> **WHAT TO PRODUCE**: Only the lines holding the word "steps" are wanted; copy each of them from the listing.
** Opening COLLECTED MATERIAL block **
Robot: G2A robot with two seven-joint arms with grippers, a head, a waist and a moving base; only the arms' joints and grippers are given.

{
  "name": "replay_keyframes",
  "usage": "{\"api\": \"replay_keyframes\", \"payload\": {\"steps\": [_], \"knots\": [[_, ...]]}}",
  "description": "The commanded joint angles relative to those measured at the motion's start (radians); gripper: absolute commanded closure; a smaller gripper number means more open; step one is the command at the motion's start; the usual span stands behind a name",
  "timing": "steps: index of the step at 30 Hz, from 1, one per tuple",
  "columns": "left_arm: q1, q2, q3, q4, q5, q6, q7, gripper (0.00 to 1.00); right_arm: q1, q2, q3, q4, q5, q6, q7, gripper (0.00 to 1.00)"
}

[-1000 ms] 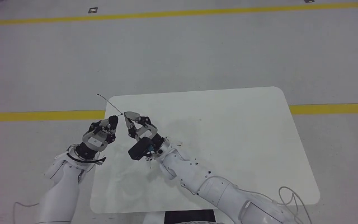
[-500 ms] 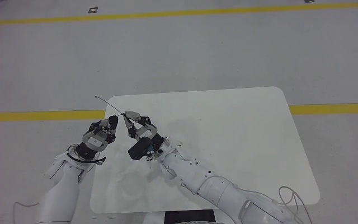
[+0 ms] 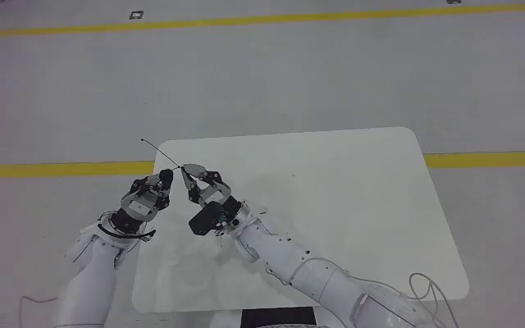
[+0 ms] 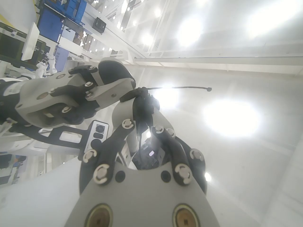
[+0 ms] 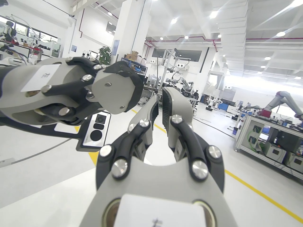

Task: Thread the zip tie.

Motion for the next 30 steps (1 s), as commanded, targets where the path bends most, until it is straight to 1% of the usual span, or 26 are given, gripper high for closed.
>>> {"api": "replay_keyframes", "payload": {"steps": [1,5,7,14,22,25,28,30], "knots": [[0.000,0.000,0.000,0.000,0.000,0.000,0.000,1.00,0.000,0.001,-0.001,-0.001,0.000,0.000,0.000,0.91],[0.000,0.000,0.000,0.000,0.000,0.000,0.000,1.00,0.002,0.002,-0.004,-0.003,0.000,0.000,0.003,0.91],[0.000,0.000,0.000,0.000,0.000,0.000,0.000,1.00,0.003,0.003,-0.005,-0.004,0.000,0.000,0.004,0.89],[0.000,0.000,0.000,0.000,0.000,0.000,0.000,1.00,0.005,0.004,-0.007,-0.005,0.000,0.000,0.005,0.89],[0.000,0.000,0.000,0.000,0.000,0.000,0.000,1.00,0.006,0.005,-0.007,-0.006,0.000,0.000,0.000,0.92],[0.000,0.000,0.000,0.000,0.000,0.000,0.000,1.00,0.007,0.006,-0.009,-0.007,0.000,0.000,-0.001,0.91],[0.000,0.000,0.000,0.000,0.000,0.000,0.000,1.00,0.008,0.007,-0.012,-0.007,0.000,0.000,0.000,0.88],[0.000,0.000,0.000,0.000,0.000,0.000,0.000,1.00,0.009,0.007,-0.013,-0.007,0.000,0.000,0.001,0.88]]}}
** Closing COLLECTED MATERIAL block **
> **RESPONSE**:
  "usage": "{\"api\": \"replay_keyframes\", \"payload\": {\"steps\": [_], \"knots\": [[_, ...]]}}",
  "timing": "steps: index of the step at 30 Hz, from 1, one per tuple",
Motion for the next 30 steps (1 s), as commanded, targets where the path bends most, until it is straight to 1% of the usual span, or 26 are given, gripper high for closed.
>>> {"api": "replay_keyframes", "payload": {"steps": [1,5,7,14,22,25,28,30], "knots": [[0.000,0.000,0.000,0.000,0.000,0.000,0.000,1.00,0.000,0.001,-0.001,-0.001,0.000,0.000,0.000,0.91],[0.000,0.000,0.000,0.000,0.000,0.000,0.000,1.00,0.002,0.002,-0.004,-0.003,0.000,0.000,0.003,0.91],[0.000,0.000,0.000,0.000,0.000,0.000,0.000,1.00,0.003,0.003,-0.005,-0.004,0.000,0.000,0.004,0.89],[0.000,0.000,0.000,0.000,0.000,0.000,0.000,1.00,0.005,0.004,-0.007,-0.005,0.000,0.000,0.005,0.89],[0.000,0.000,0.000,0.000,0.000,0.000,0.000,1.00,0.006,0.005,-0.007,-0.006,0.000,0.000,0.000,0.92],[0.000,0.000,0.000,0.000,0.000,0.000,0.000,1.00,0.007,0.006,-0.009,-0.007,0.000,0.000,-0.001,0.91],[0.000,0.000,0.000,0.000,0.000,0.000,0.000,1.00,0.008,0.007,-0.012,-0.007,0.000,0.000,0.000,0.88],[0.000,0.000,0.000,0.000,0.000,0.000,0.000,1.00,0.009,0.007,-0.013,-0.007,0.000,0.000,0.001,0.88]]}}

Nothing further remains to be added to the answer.